[PROBLEM REQUIREMENTS]
The string "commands" appears in some lines of the entries that follow; copy each such line.

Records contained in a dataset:

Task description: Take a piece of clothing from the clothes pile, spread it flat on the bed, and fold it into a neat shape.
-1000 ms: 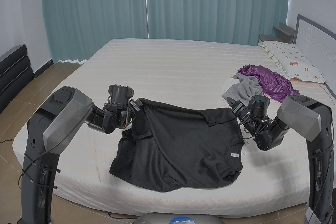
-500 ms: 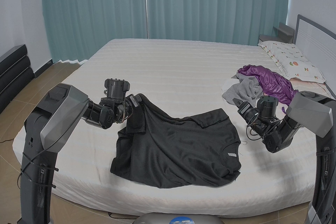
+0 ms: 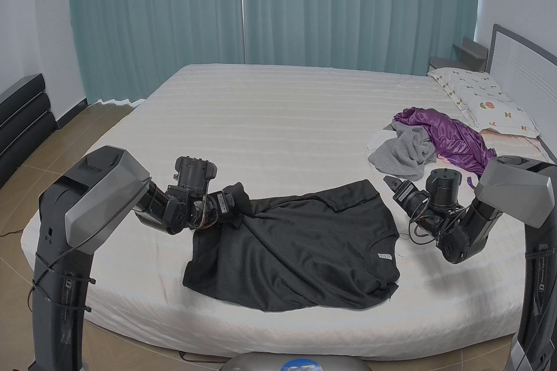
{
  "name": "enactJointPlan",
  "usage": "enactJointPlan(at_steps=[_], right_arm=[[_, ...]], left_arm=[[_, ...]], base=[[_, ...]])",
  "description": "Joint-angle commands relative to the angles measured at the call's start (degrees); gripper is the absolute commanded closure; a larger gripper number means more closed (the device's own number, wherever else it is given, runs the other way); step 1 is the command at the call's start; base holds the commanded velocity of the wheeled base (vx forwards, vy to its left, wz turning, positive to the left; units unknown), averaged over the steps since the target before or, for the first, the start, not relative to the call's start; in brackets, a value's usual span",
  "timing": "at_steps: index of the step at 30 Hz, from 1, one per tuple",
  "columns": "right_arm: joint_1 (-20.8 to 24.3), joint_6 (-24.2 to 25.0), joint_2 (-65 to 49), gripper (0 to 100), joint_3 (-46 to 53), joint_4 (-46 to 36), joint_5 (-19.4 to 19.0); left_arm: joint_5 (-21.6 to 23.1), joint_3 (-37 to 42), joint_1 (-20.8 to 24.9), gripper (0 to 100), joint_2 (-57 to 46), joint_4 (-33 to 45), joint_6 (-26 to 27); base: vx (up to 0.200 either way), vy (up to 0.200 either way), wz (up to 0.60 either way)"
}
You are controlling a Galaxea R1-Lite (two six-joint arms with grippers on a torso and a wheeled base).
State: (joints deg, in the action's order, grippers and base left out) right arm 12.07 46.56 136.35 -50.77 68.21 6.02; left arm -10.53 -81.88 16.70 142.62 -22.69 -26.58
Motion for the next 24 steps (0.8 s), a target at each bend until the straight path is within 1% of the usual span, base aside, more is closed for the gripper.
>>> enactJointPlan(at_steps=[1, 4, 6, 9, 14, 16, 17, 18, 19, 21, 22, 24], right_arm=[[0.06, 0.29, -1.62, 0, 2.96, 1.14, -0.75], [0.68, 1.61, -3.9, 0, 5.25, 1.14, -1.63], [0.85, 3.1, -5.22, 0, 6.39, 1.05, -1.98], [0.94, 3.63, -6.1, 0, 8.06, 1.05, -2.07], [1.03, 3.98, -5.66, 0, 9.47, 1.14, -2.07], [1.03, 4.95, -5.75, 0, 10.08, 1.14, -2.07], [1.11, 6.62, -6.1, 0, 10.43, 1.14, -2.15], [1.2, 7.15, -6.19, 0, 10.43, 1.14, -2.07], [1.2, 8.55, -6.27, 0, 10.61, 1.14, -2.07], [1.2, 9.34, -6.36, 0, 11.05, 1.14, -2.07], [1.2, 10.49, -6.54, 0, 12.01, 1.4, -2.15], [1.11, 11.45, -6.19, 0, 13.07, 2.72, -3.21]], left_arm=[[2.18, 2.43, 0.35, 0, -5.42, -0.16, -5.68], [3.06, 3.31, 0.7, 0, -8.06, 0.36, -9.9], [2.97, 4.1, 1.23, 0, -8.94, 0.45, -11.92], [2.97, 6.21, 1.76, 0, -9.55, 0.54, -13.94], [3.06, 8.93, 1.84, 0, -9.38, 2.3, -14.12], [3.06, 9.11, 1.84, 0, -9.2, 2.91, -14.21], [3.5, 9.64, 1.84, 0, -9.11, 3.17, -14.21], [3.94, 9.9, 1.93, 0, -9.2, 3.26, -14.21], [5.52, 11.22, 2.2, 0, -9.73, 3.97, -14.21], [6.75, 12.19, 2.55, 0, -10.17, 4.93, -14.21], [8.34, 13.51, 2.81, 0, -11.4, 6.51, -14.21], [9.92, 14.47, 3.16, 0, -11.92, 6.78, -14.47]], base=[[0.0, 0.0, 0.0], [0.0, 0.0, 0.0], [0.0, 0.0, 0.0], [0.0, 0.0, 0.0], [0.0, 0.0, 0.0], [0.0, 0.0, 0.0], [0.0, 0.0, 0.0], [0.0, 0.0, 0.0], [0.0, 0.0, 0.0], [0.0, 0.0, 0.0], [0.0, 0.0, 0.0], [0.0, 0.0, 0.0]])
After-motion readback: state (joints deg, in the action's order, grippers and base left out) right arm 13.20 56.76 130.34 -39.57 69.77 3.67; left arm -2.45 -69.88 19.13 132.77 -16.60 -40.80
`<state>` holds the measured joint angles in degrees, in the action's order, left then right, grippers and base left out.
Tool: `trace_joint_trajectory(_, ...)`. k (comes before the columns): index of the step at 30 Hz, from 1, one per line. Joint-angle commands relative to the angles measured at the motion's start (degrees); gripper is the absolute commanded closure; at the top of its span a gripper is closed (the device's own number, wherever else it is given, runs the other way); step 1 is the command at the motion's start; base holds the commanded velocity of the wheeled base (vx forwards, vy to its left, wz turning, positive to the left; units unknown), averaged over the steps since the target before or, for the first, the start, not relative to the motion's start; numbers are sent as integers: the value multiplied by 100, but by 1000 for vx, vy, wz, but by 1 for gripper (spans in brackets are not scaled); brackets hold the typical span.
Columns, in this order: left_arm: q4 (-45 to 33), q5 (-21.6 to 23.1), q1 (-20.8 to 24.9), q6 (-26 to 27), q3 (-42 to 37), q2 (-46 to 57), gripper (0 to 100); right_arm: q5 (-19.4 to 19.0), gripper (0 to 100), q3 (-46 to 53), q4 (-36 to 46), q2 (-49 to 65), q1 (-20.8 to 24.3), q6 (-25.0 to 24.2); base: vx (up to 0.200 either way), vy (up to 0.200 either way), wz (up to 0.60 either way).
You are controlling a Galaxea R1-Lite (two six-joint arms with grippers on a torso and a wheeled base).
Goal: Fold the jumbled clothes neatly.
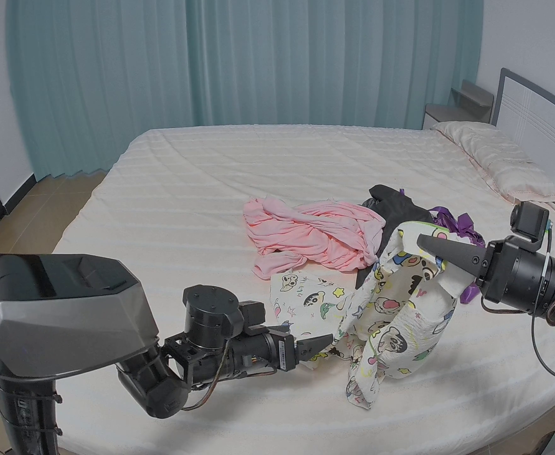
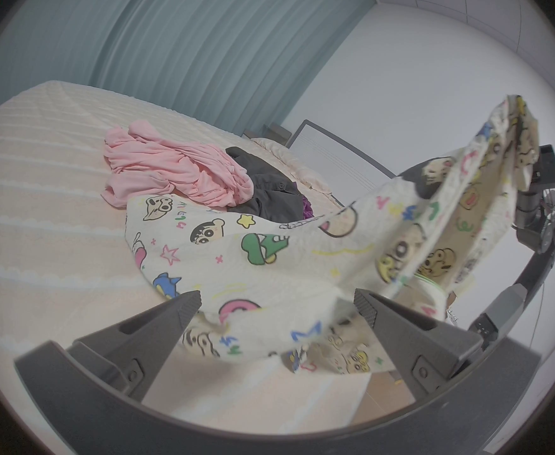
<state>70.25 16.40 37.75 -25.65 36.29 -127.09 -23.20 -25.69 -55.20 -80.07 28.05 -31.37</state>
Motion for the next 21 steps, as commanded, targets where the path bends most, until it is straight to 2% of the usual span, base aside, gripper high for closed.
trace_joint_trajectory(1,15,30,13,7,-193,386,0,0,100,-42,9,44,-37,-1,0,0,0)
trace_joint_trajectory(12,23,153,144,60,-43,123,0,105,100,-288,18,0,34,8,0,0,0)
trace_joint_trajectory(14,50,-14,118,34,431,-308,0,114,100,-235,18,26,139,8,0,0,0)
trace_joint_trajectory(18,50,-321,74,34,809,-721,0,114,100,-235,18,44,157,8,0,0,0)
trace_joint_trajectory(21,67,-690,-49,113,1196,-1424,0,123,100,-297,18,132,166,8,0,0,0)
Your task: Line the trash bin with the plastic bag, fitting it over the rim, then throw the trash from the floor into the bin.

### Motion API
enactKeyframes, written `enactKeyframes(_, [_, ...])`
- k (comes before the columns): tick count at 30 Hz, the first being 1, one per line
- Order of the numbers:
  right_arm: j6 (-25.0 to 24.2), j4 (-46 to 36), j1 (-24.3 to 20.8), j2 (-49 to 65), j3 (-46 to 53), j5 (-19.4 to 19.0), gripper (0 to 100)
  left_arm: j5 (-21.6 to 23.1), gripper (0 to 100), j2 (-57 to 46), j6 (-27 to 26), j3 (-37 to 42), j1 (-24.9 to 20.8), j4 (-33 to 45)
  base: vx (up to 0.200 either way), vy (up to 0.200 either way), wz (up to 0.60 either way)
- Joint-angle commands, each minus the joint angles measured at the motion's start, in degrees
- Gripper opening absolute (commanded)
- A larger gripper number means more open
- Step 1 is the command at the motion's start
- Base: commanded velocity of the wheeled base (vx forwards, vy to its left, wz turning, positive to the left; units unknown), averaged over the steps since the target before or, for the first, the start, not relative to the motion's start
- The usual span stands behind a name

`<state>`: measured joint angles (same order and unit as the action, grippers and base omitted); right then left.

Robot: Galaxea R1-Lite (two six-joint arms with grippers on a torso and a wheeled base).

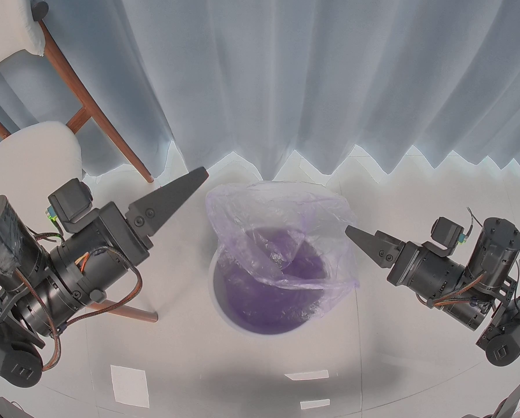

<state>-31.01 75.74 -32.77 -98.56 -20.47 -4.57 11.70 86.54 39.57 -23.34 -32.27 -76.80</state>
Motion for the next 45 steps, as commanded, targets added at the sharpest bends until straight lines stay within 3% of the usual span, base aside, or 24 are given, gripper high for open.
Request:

[FINAL ANSWER]
  "description": "Joint-angle commands relative to the angles measured at the call's start (degrees); gripper is the absolute commanded closure; a larger gripper number means more closed (the device's own number, wherever else it is given, runs the other way); step 1 is the command at the call's start; base holds the commanded velocity of the wheeled base (vx forwards, vy to its left, wz turning, positive to the left; units unknown), averaged over the steps since the target before or, for the first, the start, not relative to the call's start; in brackets, a value's usual span",
Tool: `trace_joint_trajectory(_, ...)`. k (comes before the columns): index of the step at 30 Hz, from 1, one per line. Joint-angle commands relative to the angles measured at the motion's start (degrees); gripper is the absolute commanded closure; at the top of its span a gripper is closed (the device's own number, wherever else it is given, runs the other way); step 1 is the command at the motion's start; base holds the commanded velocity of the wheeled base (vx forwards, vy to its left, wz turning, positive to the left; units unknown), averaged over the steps since the target before or, for the first, the start, not relative to the motion's start; numbers are sent as integers: the value multiplied by 100, but by 1000 for vx, vy, wz, but by 1 for gripper (spans in brackets are not scaled); brackets hold the typical span.
- Joint-angle commands, each minus the joint angles measured at the motion's start, in degrees

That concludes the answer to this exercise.